PROBLEM:
In the data below, find every line with the word "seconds" and copy it out.

INFORMATION SUPPLIED:
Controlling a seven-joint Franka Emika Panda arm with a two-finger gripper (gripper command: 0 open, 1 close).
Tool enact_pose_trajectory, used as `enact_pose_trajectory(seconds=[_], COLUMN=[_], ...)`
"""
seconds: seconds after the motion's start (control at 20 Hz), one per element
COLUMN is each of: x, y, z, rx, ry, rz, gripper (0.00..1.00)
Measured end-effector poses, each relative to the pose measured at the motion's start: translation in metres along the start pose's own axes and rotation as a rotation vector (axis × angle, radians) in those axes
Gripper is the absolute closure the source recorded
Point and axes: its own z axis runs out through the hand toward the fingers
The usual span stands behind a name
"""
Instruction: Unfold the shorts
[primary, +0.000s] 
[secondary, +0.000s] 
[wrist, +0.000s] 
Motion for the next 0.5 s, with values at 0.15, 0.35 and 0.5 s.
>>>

OUTPUT:
Tool enact_pose_trajectory, used as `enact_pose_trajectory(seconds=[_], COLUMN=[_], ...)`
seconds: seconds after the motion's start (control at 20 Hz), one per element

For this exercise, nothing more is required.